- What the task requires -
Nothing in the listing may be skipped; transcribe all of it as written.
::::::::::
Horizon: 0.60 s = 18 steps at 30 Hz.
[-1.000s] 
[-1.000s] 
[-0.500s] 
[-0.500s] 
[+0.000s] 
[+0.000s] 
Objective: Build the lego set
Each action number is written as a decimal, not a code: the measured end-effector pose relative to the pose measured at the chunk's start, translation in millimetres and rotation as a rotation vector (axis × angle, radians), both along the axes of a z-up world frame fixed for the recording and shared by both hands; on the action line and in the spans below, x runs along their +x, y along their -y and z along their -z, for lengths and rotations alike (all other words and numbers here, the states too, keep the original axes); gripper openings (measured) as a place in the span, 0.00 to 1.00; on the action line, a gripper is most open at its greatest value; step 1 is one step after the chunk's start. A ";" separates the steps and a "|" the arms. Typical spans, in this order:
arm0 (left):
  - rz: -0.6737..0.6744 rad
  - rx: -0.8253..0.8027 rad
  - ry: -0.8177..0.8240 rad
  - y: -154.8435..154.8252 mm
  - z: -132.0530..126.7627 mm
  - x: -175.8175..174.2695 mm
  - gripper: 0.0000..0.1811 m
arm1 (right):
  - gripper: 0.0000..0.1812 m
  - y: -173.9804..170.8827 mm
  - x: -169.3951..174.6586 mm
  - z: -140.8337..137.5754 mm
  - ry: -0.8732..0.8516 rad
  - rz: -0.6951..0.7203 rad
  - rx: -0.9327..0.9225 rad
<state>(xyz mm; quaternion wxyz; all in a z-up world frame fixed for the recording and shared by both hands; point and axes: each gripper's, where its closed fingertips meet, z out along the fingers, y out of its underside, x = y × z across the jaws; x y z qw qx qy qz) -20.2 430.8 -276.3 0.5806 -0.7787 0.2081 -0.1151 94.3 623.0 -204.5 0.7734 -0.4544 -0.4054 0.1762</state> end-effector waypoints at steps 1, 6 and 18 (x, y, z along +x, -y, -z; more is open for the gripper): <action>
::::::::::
- Finished task -
Horizon: 0.60 s = 18 steps at 30 Hz.
[-1.000s] 
[-1.000s] 
[-0.500s] 
[-0.500s] 
[+0.000s] 
[+0.000s] 
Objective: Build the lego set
Each action number is written as a decimal, not a code: the measured end-effector pose relative to the pose measured at the chunk's start, translation in millimetres and rotation as a rotation vector (axis × angle, radians), both along the axes of a z-up world frame fixed for the recording and shared by both hands; on the action line and in the spans below, x runs along their +x, y along their -y and z along their -z, for lengths and rotations alike (all other words and numbers here, the states too, keep the original axes); gripper openings (measured) as a place in the span, 0.00 to 1.00; on the action line, a gripper is most open at its greatest value; step 1 is one step after the chunk's start. A ";" separates the steps and a "|" the arms. Typical spans, in this order:
arm0 (left):
  - rz: -0.6737..0.6744 rad
  - rx: -0.8253..0.8027 rad
  - ry: -0.8177..0.8240 rad
  - y: -154.8435..154.8252 mm
  - z: -132.0530..126.7627 mm
  - x: -175.8175..174.2695 mm
  - gripper: 0.0000..0.1811 m
arm1 (right):
  - gripper: 0.0000..0.1812 m
  - y: -173.9804..170.8827 mm
  - x: -169.3951..174.6586 mm
  - z: -140.8337..137.5754 mm
  - ry: -0.8732..0.8516 rad
  - rz: -0.6951..0.7203 rad
  - rx: -0.9327..0.9225 rad
<state>(xyz mm; quaternion wxyz; all in a z-up world frame fixed for the recording and shared by both hands; point and axes: each gripper's, where its closed fingertips meet, z out along the fingers, y out of its underside, x = y × z across the jaws; x y z qw qx qy qz) -20.2 430.8 -276.3 0.5806 -0.7787 0.2081 -0.1151 94.3 623.0 -204.5 0.7734 -0.4544 -0.4054 0.1762</state> end-effector waypoints at steps 1, 6 and 18 (x, y, z along +x, -y, -z; more is open for the gripper): <action>

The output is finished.